§ **Work item**
The reply should contain every line of the data, repeated exactly, and no pictures.

• • • •

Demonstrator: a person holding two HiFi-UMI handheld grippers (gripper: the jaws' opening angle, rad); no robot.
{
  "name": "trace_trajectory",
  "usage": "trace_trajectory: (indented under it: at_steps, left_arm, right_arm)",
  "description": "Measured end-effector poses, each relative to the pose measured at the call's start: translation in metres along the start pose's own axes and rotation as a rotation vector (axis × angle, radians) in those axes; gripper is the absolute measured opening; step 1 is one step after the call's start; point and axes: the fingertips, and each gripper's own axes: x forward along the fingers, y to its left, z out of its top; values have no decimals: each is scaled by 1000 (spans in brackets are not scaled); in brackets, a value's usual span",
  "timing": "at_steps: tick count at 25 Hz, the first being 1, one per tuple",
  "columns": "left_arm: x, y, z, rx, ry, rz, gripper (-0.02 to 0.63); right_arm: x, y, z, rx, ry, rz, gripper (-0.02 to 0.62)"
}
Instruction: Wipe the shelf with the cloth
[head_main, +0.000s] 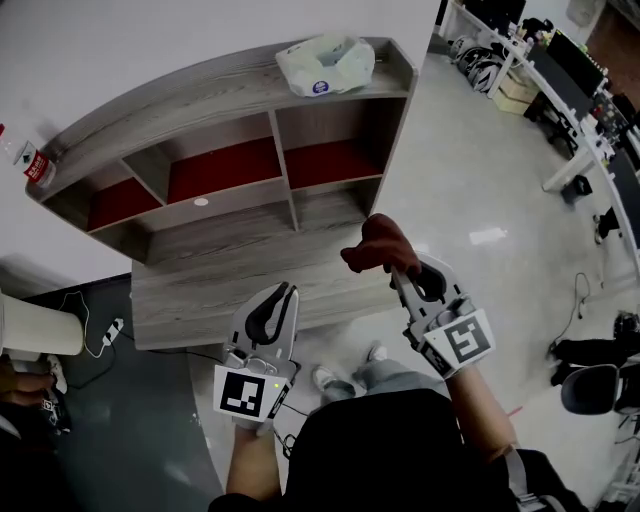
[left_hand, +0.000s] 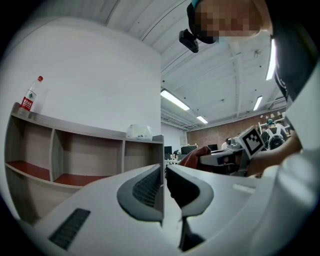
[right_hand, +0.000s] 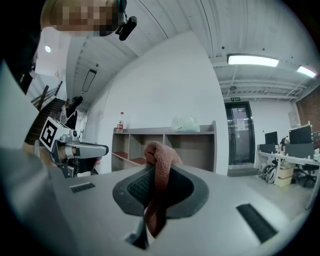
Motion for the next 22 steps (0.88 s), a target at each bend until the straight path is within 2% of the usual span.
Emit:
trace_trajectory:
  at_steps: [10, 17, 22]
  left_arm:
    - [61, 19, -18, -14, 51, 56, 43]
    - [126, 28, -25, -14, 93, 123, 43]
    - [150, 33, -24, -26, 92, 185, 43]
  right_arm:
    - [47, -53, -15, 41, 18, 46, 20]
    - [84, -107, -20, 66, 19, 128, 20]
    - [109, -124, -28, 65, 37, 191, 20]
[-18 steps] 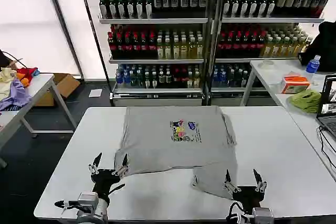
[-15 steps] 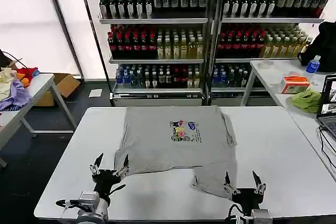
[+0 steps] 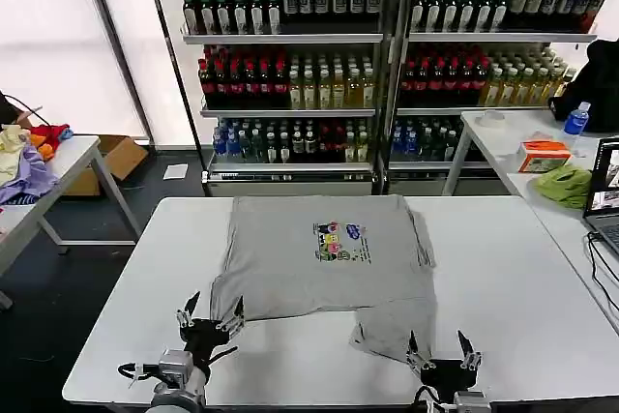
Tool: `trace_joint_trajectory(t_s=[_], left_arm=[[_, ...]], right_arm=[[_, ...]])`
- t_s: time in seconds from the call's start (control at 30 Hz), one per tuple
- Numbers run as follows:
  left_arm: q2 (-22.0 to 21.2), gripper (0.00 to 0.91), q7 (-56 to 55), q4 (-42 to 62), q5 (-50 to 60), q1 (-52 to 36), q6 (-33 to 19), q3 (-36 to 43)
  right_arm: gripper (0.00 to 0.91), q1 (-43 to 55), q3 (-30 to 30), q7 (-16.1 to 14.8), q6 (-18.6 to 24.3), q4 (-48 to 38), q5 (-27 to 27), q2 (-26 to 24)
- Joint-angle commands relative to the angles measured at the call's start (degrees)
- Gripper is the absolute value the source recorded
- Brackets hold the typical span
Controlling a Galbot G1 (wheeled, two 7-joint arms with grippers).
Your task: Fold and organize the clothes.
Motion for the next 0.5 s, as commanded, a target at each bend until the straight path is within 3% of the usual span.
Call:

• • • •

§ **Response to this exercise**
Demonstrator: a person holding two HiFi-UMI handheld grippers (gripper: the jaws' opening angle, rad); no robot.
{
  "name": "trace_trajectory",
  "usage": "trace_trajectory: (indented under it: at_steps, left_arm, right_arm)",
  "description": "Measured end-effector poses, each relative to the pose measured at the call's start: translation in metres along the start pose's own axes and rotation as a rotation vector (axis × angle, radians) in those axes; gripper is the absolute measured opening; step 1 is one step after the call's start; point and axes: the fingertips, and each gripper's own axes: x forward along the fingers, y to its left, z out of its top; values have no decimals: each is scaled by 1000 (spans in brackets are not scaled); in brackets, a value's usual span",
  "timing": "at_steps: tick count at 25 Hz, the first being 1, one per tuple",
  "columns": "left_arm: x, y, z, rx, ry, rz, gripper (-0.02 to 0.63); right_arm: x, y, z, rx, ry, rz, gripper (-0.02 to 0.62)"
}
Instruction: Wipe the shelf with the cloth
[head_main, +0.000s] 
[left_hand, +0.000s] 
[right_hand, +0.000s] 
Motion for the next 22 steps (0.88 s), a target at each bend until the straight path is within 2% of the usual span.
Emit:
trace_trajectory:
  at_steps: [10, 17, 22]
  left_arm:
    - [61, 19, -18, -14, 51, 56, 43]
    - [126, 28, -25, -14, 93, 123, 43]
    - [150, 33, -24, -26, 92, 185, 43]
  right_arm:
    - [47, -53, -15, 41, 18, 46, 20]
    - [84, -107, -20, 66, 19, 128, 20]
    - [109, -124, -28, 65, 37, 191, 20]
[-18 steps] 
[-15 steps] 
[+0 steps] 
Tool: `trace_joint_trajectory(t_s=[_], left_arm=[[_, ...]], right_arm=[[_, ...]])`
- t_s: time in seconds from the call's start (control at 30 Hz), one per tuple
- Numbers run as follows:
  left_arm: q2 (-22.0 to 21.2), gripper (0.00 to 0.91), q7 (-56 to 55), q4 (-42 to 62), q5 (-50 to 60), q1 (-52 to 36), q6 (-33 to 19), q3 (-36 to 43)
  right_arm: gripper (0.00 to 0.91), q1 (-43 to 55), q3 (-30 to 30), q7 (-16.1 to 14.8), q6 (-18.6 to 24.3), q4 (-48 to 38), q5 (-27 to 27), q2 (-26 to 24)
- Joint-angle commands relative to the angles measured at the call's start (degrees)
- Gripper is the absolute value the source recorded
- Brackets hold the typical span
Controlling a Galbot G1 (wheeled, two 7-joint arms with grippers).
Your task: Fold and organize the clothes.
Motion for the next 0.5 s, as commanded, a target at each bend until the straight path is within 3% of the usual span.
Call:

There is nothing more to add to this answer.